Task description ▸
Your answer should be the exact lines of the data below from the one containing "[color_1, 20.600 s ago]" through the one containing "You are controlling"; please include nothing else.

[Dataset entries]

-*-*-

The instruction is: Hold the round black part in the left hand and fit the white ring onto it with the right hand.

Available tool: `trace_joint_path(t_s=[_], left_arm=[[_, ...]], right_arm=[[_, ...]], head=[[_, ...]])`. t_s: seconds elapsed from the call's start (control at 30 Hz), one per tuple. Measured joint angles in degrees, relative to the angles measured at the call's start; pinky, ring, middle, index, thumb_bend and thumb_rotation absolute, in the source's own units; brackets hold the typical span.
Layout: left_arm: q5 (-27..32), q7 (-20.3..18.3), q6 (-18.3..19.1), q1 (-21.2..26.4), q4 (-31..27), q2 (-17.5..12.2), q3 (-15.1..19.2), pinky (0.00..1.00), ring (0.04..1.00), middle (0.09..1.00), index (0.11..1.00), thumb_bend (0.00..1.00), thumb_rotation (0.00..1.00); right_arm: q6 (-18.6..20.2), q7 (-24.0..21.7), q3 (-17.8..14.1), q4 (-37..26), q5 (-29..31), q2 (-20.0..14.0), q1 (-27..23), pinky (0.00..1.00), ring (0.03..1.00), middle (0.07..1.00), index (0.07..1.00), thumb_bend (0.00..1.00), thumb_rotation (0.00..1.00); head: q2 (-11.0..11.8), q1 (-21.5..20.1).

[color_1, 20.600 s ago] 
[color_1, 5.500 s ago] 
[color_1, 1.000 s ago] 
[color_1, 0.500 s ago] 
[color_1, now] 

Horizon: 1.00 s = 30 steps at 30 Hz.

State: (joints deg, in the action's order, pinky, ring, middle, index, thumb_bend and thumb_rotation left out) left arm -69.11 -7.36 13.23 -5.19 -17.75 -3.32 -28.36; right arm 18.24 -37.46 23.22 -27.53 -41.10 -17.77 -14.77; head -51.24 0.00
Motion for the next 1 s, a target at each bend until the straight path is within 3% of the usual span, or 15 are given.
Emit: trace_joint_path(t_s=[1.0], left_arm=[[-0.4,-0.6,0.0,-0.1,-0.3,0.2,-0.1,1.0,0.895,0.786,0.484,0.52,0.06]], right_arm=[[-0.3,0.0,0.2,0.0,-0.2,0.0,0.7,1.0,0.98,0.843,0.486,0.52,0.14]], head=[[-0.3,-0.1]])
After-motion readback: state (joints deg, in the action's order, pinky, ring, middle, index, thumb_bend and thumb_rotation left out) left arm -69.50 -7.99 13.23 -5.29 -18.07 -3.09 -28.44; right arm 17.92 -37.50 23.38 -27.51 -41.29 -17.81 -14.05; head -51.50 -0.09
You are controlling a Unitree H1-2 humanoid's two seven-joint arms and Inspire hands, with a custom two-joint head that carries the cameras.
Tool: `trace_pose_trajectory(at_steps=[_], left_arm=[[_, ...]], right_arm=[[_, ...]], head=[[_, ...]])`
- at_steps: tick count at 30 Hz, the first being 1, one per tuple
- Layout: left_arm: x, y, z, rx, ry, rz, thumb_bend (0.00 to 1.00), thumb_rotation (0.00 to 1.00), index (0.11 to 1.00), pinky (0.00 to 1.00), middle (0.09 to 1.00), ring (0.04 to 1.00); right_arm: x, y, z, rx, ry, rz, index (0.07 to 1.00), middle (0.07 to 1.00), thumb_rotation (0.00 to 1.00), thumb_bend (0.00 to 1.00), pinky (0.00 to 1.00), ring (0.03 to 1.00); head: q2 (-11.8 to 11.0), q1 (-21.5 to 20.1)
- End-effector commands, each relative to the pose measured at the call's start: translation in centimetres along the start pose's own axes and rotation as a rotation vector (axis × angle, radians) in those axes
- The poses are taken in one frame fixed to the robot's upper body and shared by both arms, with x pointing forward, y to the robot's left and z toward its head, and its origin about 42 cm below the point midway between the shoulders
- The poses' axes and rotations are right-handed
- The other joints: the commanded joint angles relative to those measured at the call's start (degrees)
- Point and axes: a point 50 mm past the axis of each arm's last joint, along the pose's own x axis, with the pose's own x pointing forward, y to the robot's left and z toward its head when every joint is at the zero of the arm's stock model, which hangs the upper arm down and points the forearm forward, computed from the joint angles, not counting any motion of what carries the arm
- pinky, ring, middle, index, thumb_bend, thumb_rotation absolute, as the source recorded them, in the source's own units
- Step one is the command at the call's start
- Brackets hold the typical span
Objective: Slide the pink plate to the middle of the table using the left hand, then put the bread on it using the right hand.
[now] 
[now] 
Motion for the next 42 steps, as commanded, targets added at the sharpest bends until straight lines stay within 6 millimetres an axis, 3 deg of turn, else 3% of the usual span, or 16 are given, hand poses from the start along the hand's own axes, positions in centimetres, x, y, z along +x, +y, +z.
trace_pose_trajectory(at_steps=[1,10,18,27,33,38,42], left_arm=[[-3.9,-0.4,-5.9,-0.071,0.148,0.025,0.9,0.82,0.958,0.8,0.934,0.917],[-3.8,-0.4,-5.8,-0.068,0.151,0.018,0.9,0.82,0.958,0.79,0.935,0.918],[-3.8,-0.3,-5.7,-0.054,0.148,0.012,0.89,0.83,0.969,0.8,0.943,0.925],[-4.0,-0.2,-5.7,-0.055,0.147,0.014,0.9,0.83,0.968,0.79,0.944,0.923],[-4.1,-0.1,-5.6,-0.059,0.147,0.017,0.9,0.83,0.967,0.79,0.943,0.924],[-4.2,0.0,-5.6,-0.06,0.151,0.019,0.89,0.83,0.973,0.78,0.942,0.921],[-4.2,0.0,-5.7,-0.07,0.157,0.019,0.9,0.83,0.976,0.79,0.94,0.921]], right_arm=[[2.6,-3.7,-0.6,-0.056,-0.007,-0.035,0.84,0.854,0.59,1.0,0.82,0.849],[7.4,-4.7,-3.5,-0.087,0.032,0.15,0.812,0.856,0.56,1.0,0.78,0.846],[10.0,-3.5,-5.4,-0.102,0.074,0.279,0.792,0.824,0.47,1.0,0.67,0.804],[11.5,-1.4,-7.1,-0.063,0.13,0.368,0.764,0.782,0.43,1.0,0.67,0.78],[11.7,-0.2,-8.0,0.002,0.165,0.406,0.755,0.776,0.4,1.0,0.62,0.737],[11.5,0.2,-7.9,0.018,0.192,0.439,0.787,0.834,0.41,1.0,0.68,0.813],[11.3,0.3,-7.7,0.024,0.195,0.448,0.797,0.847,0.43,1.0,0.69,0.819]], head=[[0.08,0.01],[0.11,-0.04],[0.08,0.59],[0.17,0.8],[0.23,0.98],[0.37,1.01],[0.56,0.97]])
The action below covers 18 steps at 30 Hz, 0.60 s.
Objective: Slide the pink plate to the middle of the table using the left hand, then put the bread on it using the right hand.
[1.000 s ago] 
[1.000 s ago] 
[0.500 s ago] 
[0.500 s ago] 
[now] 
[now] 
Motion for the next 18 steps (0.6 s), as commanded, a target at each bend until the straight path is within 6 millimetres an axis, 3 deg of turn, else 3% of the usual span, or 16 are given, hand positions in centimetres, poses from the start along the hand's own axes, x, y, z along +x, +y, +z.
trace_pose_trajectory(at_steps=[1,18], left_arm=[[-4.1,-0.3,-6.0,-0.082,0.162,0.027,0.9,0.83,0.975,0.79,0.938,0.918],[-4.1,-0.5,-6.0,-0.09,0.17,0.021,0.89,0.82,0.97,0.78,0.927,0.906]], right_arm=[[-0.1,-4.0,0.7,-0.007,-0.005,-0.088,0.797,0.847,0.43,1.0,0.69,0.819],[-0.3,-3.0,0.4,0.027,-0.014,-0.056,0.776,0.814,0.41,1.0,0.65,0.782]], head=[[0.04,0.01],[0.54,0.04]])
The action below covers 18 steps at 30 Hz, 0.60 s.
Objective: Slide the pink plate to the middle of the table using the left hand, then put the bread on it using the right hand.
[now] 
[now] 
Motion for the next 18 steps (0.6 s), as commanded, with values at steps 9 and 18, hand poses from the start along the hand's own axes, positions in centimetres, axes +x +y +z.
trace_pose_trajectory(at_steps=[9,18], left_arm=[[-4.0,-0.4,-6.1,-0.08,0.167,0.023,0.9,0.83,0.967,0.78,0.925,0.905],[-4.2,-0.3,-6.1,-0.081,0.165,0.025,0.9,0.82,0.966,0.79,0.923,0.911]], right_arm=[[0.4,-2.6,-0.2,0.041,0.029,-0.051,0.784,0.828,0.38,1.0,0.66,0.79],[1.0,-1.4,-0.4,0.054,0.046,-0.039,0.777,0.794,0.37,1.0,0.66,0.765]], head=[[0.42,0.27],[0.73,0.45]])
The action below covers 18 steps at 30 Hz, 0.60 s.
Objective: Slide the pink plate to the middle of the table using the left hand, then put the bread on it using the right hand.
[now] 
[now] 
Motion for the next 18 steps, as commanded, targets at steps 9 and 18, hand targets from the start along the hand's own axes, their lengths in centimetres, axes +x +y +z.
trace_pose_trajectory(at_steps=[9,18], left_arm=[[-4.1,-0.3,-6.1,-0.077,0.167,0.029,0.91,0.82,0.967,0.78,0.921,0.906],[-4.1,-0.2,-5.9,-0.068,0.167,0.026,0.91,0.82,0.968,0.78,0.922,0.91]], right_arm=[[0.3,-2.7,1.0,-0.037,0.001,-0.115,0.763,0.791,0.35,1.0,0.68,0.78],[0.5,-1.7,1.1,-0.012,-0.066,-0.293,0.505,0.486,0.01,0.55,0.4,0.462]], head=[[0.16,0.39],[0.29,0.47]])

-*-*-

Written solution ▸
[color_1, 20.600 s ago] 
[color_1, 5.500 s ago] 
[color_1, 1.000 s ago] 
[color_1, 0.500 s ago] 
[color_1, now] 

Horizon: 1.00 s = 30 steps at 30 Hz.

State: (joints deg, in the action's order, pinky, ring, middle, index, thumb_bend and thumb_rotation left out) left arm -69.11 -7.36 13.23 -5.19 -17.75 -3.32 -28.36; right arm 18.24 -37.46 23.22 -27.53 -41.10 -17.77 -14.77; head -51.24 0.00
Motion for the next 1 s, a target at each bend until the straight path is within 3% of the usual span, or 15 are given.
Emit: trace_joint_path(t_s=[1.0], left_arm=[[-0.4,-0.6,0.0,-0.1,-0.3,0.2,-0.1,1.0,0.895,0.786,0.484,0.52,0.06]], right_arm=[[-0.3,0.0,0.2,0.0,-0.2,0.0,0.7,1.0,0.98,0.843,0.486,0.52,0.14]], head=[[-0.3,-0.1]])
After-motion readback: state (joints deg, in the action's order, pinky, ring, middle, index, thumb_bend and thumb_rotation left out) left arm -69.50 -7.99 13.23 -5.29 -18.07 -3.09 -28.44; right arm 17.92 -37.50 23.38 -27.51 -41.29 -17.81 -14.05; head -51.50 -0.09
You are controlling a Unitree H1-2 humanoid's two seven-joint arms and Inspire hands, with a custom two-joint head that carries the cameras.

Besides this answer, the exercise requires nothing else.